■ **WHAT TO DO**
Except for the pictures, write out all the records that follow exactly.
EXTRACTED INFORMATION: Begin
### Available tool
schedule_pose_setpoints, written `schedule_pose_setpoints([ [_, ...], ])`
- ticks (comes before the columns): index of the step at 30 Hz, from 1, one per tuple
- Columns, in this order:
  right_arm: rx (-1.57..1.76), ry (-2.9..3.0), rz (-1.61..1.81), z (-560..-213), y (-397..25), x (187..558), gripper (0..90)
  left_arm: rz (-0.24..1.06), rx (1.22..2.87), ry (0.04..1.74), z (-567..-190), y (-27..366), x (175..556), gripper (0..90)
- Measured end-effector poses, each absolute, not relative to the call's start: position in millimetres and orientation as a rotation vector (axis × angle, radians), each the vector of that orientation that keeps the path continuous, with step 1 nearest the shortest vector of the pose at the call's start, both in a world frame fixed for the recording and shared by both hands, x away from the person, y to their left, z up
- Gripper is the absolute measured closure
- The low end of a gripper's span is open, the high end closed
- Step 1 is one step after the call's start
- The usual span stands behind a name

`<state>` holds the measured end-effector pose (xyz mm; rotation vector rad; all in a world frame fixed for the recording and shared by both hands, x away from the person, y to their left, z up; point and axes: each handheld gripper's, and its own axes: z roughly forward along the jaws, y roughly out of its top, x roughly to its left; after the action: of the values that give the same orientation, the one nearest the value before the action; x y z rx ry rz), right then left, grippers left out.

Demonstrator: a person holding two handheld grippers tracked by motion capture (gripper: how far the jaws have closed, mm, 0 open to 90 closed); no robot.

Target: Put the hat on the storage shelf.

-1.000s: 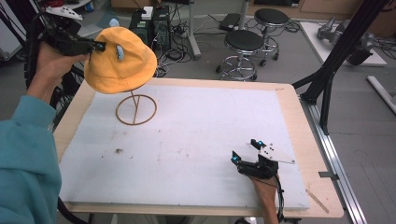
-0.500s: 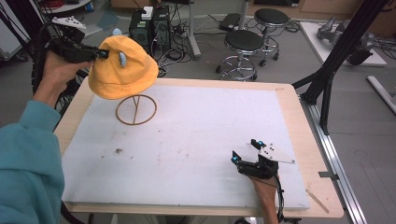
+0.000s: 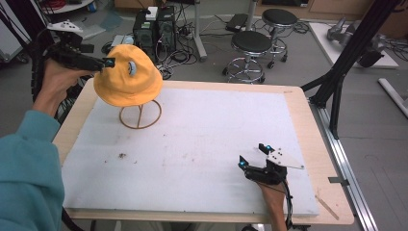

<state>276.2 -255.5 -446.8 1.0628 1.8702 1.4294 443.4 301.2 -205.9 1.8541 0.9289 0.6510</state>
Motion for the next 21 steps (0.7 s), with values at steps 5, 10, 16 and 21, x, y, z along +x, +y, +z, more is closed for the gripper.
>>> schedule_pose_setpoints([
  [5, 1.065, 1.869, 1.431, -446.6, -255.4, 275.5, 11.4, 0.647, 1.839, 0.863, -218.6, 300.4, 416.3, 5.8],
  [10, 1.038, 1.783, 1.465, -447.9, -258.4, 269.0, 11.9, 0.66, 1.811, 0.815, -238.7, 303.1, 386.0, 5.8],
  [16, 1.075, 1.729, 1.493, -449.1, -265.2, 265.2, 11.9, 0.653, 1.756, 0.789, -272.6, 305.9, 353.5, 5.8],
  [21, 1.073, 1.739, 1.49, -449.2, -263.6, 263.1, 11.9, 0.632, 1.7, 0.781, -318.5, 309.0, 324.2, 5.8],
])
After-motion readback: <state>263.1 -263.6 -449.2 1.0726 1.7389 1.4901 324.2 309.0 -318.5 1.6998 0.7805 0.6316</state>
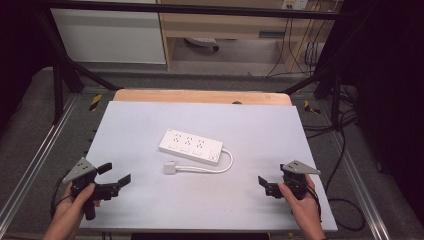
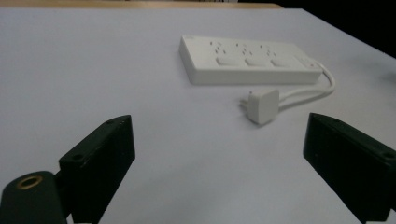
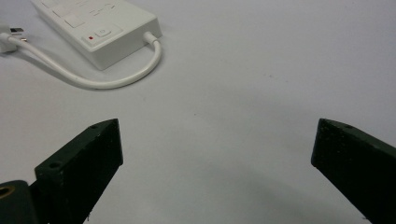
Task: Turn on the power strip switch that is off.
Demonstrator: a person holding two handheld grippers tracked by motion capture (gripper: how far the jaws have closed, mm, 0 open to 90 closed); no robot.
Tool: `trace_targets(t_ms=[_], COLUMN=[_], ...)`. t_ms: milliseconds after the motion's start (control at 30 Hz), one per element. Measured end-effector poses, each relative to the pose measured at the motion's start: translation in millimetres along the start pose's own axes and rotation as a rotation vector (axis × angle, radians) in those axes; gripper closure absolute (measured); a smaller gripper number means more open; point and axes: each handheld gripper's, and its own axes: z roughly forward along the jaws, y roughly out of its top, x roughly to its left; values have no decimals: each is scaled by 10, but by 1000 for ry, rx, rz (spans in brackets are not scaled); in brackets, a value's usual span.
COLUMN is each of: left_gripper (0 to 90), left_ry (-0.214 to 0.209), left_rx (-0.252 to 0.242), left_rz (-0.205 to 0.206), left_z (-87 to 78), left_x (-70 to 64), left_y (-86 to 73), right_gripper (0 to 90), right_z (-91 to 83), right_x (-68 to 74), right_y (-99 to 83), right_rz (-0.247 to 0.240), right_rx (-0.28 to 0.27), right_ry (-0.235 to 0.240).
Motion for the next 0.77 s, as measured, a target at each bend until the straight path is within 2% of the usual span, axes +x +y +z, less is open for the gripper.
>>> trace_targets(t_ms=[133,267,467,667,767], left_gripper=[93,92,89,90,91], left_ry=[-19,-39,-55,-43,-23], left_rx=[48,91,130,160,147], left_rz=[31,68,86,93,68], left_z=[107,181,241,263,253], left_x=[-81,-164,-269,-304,-272], left_y=[-109,-152,-205,-251,-246], right_gripper=[26,26,26,28,26], right_z=[-2,2,28,121,184], right_x=[-3,-4,-21,-69,-104], right_y=[-1,-2,-15,-42,-78], right_rz=[1,2,3,-5,14], right_rx=[0,1,21,81,135], right_ry=[-1,-3,-20,-88,-134])
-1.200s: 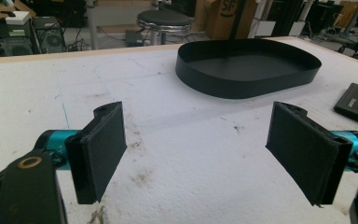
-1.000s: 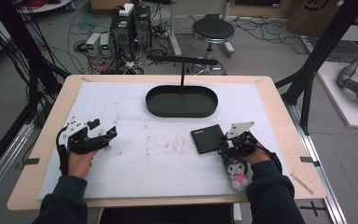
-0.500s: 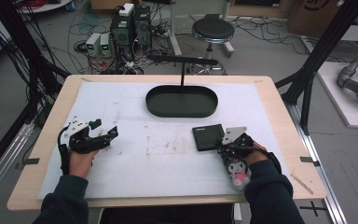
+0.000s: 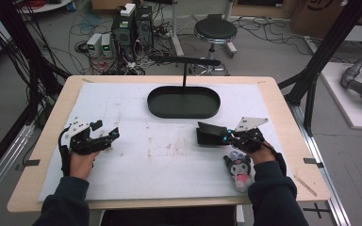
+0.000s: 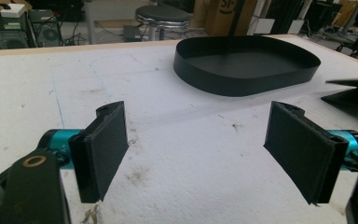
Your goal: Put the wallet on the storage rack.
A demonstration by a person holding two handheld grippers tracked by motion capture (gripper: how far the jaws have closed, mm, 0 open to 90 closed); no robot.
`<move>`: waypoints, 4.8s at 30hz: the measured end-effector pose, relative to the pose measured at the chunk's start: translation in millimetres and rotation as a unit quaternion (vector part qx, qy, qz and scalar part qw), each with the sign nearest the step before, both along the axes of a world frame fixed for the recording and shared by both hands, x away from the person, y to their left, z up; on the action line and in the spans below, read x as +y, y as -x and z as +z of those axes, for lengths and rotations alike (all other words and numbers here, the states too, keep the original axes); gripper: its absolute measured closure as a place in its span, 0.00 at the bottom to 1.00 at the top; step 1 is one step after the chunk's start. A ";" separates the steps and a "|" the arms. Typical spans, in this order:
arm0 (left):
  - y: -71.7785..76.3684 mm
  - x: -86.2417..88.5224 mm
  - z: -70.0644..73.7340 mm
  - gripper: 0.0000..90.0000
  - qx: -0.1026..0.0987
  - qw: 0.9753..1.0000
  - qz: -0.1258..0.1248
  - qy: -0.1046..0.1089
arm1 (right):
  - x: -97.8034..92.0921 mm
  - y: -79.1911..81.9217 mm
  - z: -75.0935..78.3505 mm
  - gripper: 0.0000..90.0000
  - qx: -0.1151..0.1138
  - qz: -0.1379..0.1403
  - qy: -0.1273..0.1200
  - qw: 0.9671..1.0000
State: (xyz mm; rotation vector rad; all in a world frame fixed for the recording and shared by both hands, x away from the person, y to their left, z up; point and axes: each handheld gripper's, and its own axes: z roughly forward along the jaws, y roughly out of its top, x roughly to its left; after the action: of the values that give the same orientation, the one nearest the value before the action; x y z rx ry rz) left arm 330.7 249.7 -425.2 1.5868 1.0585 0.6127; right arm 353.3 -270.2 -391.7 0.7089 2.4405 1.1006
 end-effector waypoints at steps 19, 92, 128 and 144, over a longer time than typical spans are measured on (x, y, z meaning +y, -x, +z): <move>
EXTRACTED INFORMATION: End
■ **EXERCISE SOLUTION**
### Available tool
schedule_pose_setpoints, written `schedule_pose_setpoints([ [_, ...], ])`
- ticks (comes before the columns): index of the step at 30 Hz, from 1, one per tuple
- Columns, in this order:
  right_arm: rx (-1.57..1.76), ry (-2.9..3.0), rz (-1.61..1.81), z (-560..-213), y (-397..25), x (187..558), gripper (0..90)
  left_arm: rz (-0.24..1.06), rx (1.22..2.87), ry (0.04..1.74), z (-567..-190), y (-27..366), x (175..556), gripper (0..90)
- Measured end-effector poses, each absolute, not relative to the call's start: position in millimetres and orientation as a rotation vector (axis × angle, radians), each the vector of that orientation that keeps the path continuous, with step 1 nearest the shortest vector of the pose at the call's start, both in a world frame fixed for the recording and shared by both hands, x away from the person, y to their left, z up
- Gripper is the absolute measured closure
- The low end of a gripper's span is open, the high end closed
- Step 1 is one step after the call's start
- The usual span stands behind a name

`<state>` holds the measured end-effector pose (xyz mm; rotation vector rad; all in a world frame fixed for the recording and shared by both hands, x away from the person, y to their left, z up; point and axes: each handheld gripper's, and its own axes: z roughly forward along the jaws, y roughly out of its top, x roughly to its left; after the action: of the values that give the same orientation, the one nearest the value before the action; x y z rx ry rz), right then left, grippers left out.

Demonstrator: a person holding two handheld grippers tracked by motion capture (gripper: how far the jaws have closed, mm, 0 open to 90 closed); no robot.

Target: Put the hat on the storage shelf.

-1.000s: 
-0.500s: 
+0.000s: 

<state>276.2 -255.5 -446.8 1.0628 1.8702 1.4294 443.4 301.2 -205.9 1.8541 0.9289 0.6510</state>
Motion for the next 21 steps (0.7 s), with values at steps 5, 10, 16 and 21, x, y, z along +x, +y, +z, more is closed for the gripper.
>>> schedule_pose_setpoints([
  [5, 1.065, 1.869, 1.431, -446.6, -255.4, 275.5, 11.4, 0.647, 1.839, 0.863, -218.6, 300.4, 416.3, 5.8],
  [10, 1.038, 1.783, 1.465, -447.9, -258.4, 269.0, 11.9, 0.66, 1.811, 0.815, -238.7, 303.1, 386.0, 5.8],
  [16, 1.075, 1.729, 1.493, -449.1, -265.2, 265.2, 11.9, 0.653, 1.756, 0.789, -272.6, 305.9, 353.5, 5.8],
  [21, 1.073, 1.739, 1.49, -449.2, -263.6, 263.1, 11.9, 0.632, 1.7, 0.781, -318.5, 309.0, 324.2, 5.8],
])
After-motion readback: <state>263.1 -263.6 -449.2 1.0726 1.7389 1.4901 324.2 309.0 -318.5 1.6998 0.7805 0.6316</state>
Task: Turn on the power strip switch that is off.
Demonstrator: a person holding two handheld grippers tracked by motion capture (gripper: how far the jaws have closed, mm, 0 open to 90 closed); no robot.
Tool: `trace_targets(t_ms=[_], COLUMN=[_], ...)`. t_ms: milliseconds after the motion's start (control at 30 Hz), one per element. Measured end-effector poses, each relative to the pose measured at the motion's start: translation in millimetres along the start pose's own axes and rotation as a rotation vector (axis × angle, radians) in those axes; gripper closure absolute (measured); a smaller gripper number means more open; point and axes: each handheld gripper's, and its own axes: z roughly forward along the jaws, y roughly out of its top, x roughly to its left; values have no decimals: each is scaled by 10, but by 1000 for ry, rx, rz (spans in brackets are not scaled); in brackets, a value's usual span.
COLUMN is each of: left_gripper (0 to 90), left_ry (-0.214 to 0.209), left_rx (-0.252 to 0.242), left_rz (-0.205 to 0.206), left_z (-87 to 78), left_x (-70 to 64), left_y (-86 to 73), right_gripper (0 to 90), right_z (-91 to 83), right_x (-68 to 74), right_y (-99 to 83), right_rz (-0.247 to 0.240), right_rx (-0.28 to 0.27), right_ry (-0.235 to 0.240).
Motion for the next 0.77 s, as measured, a target at each bend until the straight path is within 2% of the usual span, axes +x +y +z, less is open for the gripper.
>>> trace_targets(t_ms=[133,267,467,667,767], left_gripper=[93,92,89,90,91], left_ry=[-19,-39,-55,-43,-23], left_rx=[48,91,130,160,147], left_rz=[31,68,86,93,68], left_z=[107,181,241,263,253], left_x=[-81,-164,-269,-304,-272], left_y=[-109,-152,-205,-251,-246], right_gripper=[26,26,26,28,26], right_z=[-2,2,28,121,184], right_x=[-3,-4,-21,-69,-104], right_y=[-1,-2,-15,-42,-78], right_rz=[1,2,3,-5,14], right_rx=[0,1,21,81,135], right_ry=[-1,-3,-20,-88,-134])
-1.200s: 
-1.000s: 
-0.500s: 
+0.000s: 
+0.000s: 
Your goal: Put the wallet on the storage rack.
A demonstration by a person holding two handheld grippers tracked by motion capture (gripper: how far the jaws have closed, mm, 0 open to 90 closed); no robot.
`<move>`: waypoints, 4.8s at 30hz: the measured end-effector pose, relative to the pose measured at the chunk's start: translation in millimetres and rotation as a unit quaternion (vector part qx, qy, qz and scalar part qw), each with the sign nearest the step before, both along the axes of a world frame fixed for the recording and shared by both hands, x away from the person, y to their left, z up; on the action line and in the spans below, read x as +y, y as -x and z as +z of those axes, for lengths and rotations alike (all other words and numbers here, the states too, keep the original axes); gripper: its absolute measured closure as a place in its span, 0.00 at the bottom to 1.00 at the top; step 1 is one step after the chunk's start. A ";" separates the steps and a "|" the arms. Typical spans, in this order:
arm0 (left):
  - y: -71.7785..76.3684 mm
  - x: -86.2417..88.5224 mm
  - z: -70.0644..73.7340 mm
  - gripper: 0.0000..90.0000
  - qx: -0.1026..0.0987
  - qw: 0.9753..1.0000
  - qz: -0.1258..0.1248
  - qy: -0.1046..0.1089
arm1 (right):
  - x: -97.8034..92.0921 mm
  - y: -79.1911..81.9217 mm
  - z: -75.0935..78.3505 mm
  - gripper: 0.0000..90.0000
  - qx: -0.1151..0.1138
  - qz: -0.1379..0.1403
  - qy: -0.1273..0.1200
  - qw: 0.9671..1.0000
State: (xyz mm; rotation vector rad; all in a world frame fixed for the recording and shared by both hands, x away from the person, y to their left, z up; point and axes: each handheld gripper's, and its own axes: z roughly forward along the jaws, y roughly out of its top, x roughly to its left; after the action: of the values that give the same orientation, the one nearest the value before the action; x y z rx ry rz) left arm 330.7 249.7 -425.2 1.5868 1.0585 0.6127; right arm 353.3 -270.2 -391.7 0.7089 2.4405 1.1006
 end-effector waypoints at steps 19, 92, 128 and 144, over a longer time than typical spans are measured on (x, y, z meaning +y, -x, +z): <move>

The work is done, and the output is complete.